Latest News Tue, May 27, 2025 6:07 AM
Thousands of new homes promised to communities will be delivered faster, thanks to major changes to make sure developers deliver on their commitments and do not leave sites half-finished for years.
For the first time, under new government proposals, housebuilders will have to commit to delivery timeframes before they get planning permission, making sure they play their part to accelerate housebuilding and tackle the housing crisis head on to deliver security for working people.
Under new rules, housebuilders will also have to submit annual reports showing their progress to councils to keep them on track. While most developers want to get on and build, those who consistently fail to build out consented sites and those who secure planning permissions simply to trade land speculatively could also face a ‘Delayed Homes Penalty’ worth thousands per unbuilt home, paid directly to local planning authorities.
Those deliberately sitting on vital land, without building the homes promised, could see their sites acquired by councils where there is a case in the public interest and stripped of future planning permissions, showing the government’s Plan for Change means business to deliver 1.5 million new homes.

Large housing sites, producing over 2,000 homes, can take at least 14 years to build, meaning working families and young people spend years deprived of homeownership or the ability to rent an affordable home.
But where more than 40% of homes are affordable, build-out is twice as fast. The government is therefore also testing a new requirement for large sites to be mixed tenure by default – helping to build more homes, including more affordable homes, faster.
Deputy Prime Minister and Housing Secretary, Angela Rayner said: “This government has taken radical steps to overhaul the planning system to get Britain building again after years of inaction. In the name of delivering security for working people, we are backing the builders not the blockers. Now it’s time for developers to roll up their sleeves and play their part.
“We’re going even further to get the homes we need. No more sites with planning permission gathering dust for decades while a generation struggle to get on the housing ladder. Through our Plan for Change, we will deliver 1.5 million homes, fix the housing crisis and make the dream of home ownership a reality for working people.”
But Richard Beresford, Chief Executive of the National Federation of Builders (NFB), said that housebuilders want to build homes and not sit on land they can delivery.
“Landowners, land promoters and developer investors might sell permissions, but this is because they are not the ones building the site out and making the finances work. It would help if the Government provided data qualifying their concerns,” he added.
“For developers to offer delivery timelines would require a rules-based planning system based on certainty, which is the opposite of the UK system. It also needs major utility, environmental and legal agreement reforms, to name a few barriers. If there are not a considerably high number of penalty exemptions, fewer homes will be built because builders will avoid the risk that planning politics over-rules reality.

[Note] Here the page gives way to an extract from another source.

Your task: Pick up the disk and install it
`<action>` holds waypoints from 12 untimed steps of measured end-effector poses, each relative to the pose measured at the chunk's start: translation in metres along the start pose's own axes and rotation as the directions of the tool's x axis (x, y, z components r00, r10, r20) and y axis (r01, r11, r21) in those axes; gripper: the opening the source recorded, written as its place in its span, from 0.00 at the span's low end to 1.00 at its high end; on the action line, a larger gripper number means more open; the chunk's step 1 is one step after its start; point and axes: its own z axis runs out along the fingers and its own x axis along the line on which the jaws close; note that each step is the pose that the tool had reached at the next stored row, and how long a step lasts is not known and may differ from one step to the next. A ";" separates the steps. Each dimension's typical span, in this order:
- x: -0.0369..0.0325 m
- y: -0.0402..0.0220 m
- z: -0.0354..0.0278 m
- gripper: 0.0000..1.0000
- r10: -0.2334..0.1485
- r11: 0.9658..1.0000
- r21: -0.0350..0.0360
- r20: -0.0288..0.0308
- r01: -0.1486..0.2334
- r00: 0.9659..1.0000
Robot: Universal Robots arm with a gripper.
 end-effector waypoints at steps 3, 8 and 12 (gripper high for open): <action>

“The biggest winners here are likely to be the lawyers.”
Neil Jefferson, Chief Executive at the Home Builders Federation, pointed to the fact that numerous independent reviews have concluded that home builders do not delay build out, not least the CMA's Market Study, published only last year.
He said: “The reality is that developers only see a return on investment when they sell homes. Having purchased land and navigated the costly and bureaucratic planning process, there is no reason not to build and sell homes.
“If we are to tackle the housing crisis, Ministers need to focus on the actual reasons as to why home building levels are flatlining, which have largely been ignored - the lack of government support for first-time buyers that is suppressing demand, and the dearth of housing associations in the market for affordable homes.
“Whilst the planning changes announced last year and the government’s ambition are very welcome, much more is needed if we are to get anywhere near the challenging target it has set.”
Cllr Adam Hug, Housing spokesperson for the LGA, said it was pleased the Government has acted on the LGA’s call for it to be easier for councils to penalise developers and acquire stalled housing sites or sites which have not been built out to timescales contractually agreed, ideally with the recovery being made at pre-planning gain prices.
“Local government shares ambitions to boost housebuilding and work hard with communities and developers to deliver new sites,” he said. “Too often they are frustrated when developers do not build the homes they have approved. While intervention of this sort is a last resort, this move is crucial to help ensure meaningful build out of sites.
“The ability to apply a 'Delayed Homes Penalty' is a power that councils have been asking for and means that local taxpayers are not missing out on lost income due to slow developers, but it must be set at a level that incentivises build out.
“Private developers have a key role in solving our chronic housing shortage but they cannot build the homes needed each year on their own. Ahead of the Spending Review, we have also set out the measures needed to empower councils to also be able to build more affordable, good quality homes quickly and at scale.”